**TASK ITEM**. Look for "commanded" in the material below and show each line that contains it.
╔══
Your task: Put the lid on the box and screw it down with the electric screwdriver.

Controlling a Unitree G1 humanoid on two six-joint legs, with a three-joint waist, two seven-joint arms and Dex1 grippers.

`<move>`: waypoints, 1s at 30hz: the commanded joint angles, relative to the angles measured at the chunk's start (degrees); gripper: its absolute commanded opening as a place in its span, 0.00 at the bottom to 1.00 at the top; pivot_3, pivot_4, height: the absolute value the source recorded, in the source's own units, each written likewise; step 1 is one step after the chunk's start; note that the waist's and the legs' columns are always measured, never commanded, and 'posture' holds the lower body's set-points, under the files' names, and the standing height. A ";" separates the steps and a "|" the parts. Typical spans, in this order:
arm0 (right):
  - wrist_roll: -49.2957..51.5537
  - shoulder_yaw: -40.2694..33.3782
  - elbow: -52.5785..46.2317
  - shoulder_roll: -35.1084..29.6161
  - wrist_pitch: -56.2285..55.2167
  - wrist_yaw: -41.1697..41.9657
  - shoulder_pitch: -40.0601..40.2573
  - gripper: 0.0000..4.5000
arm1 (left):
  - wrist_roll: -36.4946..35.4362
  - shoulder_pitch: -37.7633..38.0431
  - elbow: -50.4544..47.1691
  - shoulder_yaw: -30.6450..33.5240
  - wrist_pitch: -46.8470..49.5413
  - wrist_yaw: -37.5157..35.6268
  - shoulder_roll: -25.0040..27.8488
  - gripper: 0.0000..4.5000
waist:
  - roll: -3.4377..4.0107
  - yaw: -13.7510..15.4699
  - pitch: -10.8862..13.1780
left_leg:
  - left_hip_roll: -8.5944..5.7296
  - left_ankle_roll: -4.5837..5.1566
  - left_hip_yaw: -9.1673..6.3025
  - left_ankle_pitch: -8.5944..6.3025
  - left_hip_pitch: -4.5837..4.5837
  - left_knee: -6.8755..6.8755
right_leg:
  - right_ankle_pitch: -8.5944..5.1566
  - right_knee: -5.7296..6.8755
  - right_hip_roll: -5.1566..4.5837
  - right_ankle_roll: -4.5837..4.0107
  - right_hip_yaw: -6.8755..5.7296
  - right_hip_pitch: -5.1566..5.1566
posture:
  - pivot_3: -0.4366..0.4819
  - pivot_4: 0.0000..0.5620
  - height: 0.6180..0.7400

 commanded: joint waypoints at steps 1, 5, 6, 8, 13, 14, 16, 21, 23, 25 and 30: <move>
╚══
**ANSWER SPACE**.
`<move>`: waypoints, 1s at 30hz: the commanded joint angles, relative to the angles measured at the chunk's start (degrees); gripper: its absolute commanded opening as a place in its span, 0.00 at the bottom to 1.00 at the top; pivot_3, pivot_4, height: the absolute value the source recorded, in the source's own units, each written likewise; step 1 is one step after the chunk's start; note that the waist's and the legs' columns are always measured, never commanded, and 'posture' holds the lower body's set-points, under the files' names, and the standing height. A ";" separates the steps and a "|" the parts. Typical spans, in this order:
 commanded: joint waypoints at steps 1, 5, 6, 8, 13, 14, 16, 21, 23, 25 and 30: <move>

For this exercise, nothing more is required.